In a max heap (assuming it's represented by an array), the top of the heap (ie. the largest value in the heap) swaps with the last element in the array (ie. one of the smallest values in the heap), the last element is removed, and then the new top-of-the-heap element swaps with other values to settle back into its proper place.
Instead, why isn't the top element just removed and then other elements can "fill in" for the the heap?
One of the key properties of a heap is that the underlying binary tree is a complete binary tree (i.e. every level except the last one has to be completely "filled"). This is so that the heap has O(lg N)
operations because we only have to modify one element at each of the O(lg N)

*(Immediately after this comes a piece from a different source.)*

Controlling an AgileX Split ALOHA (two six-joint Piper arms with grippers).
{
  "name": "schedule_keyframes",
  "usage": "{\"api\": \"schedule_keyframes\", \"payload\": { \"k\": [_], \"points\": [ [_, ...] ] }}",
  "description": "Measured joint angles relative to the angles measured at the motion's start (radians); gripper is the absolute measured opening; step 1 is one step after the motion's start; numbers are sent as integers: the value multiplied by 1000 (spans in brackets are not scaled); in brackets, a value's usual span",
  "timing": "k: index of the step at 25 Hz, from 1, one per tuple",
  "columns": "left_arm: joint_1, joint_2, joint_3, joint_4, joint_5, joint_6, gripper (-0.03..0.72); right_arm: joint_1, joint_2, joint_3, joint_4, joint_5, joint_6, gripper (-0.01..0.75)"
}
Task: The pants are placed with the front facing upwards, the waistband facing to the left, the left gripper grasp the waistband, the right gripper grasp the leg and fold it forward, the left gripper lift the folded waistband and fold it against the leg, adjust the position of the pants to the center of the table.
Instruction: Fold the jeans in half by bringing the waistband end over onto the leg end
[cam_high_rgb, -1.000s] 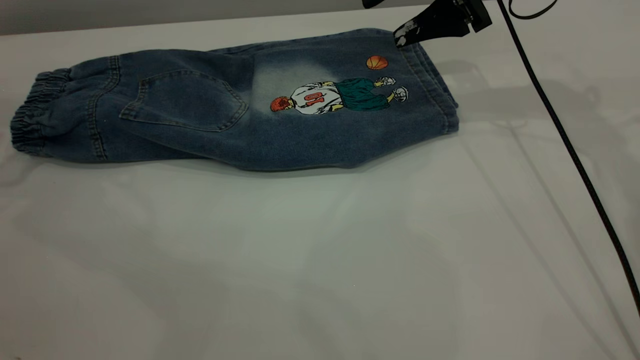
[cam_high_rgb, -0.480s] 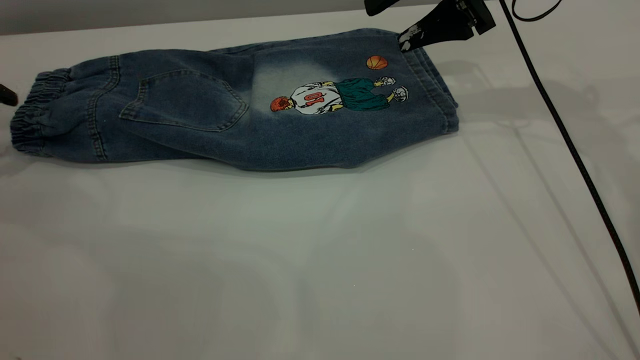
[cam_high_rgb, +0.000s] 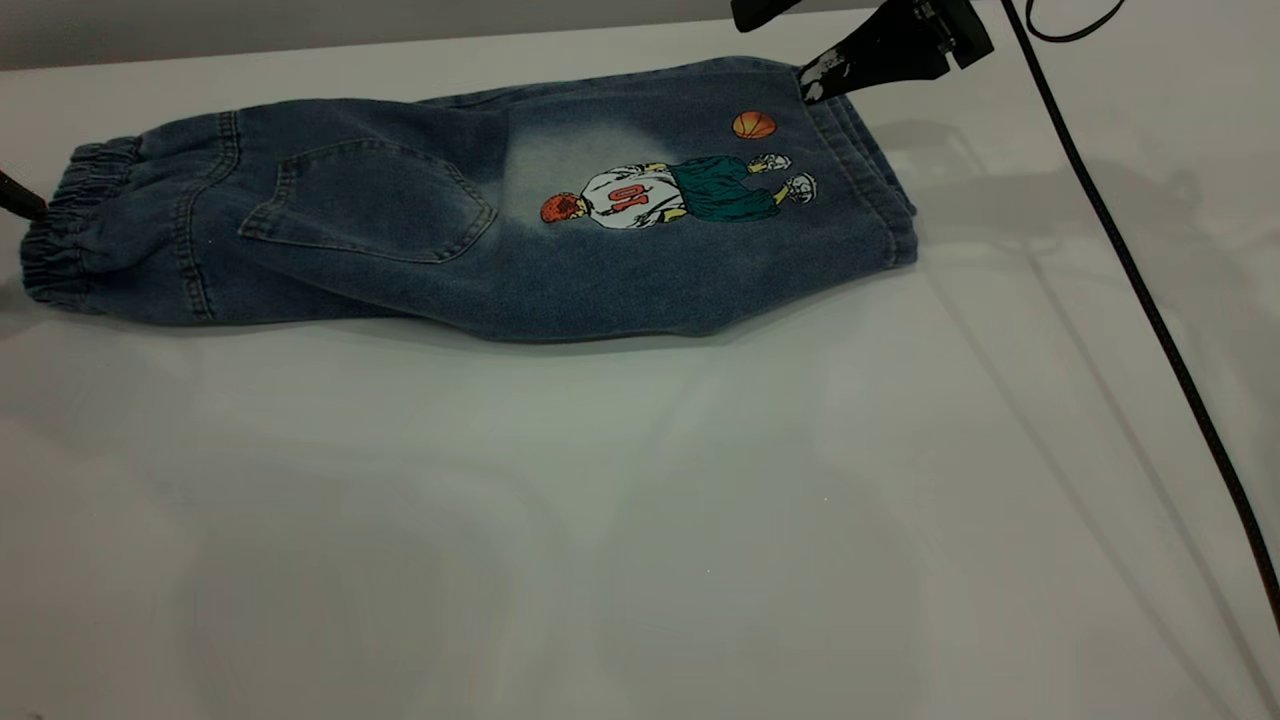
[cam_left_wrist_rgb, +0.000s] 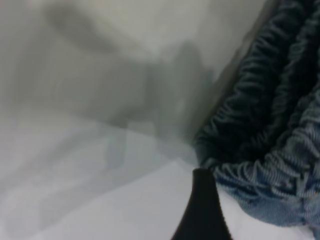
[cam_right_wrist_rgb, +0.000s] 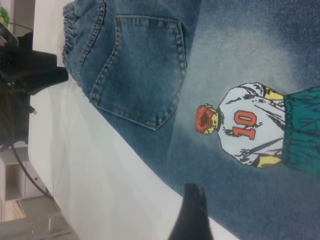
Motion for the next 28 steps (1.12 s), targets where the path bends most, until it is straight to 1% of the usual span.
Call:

levels. Let's take a look at an example
10
/ \
8 7
/ \ / \
5 6 4 3
If we follow your method and "fill in" the heap we get
8
/ \
6 7
/ \ / \
5 ? 4 3
The tree is no longer a complete binary tree as there is a "hole" at the ?
. Since we don't know that the tree is complete, we don't know anything about the height of the tree and so we can't guarantee O(lg N)
operations.
This is why we take the last element in the heap, put it on top and then shuffle it down - to maintain the complete binary tree property.
why isn't the top element just removed and then other elements can "fill in" for the the heap?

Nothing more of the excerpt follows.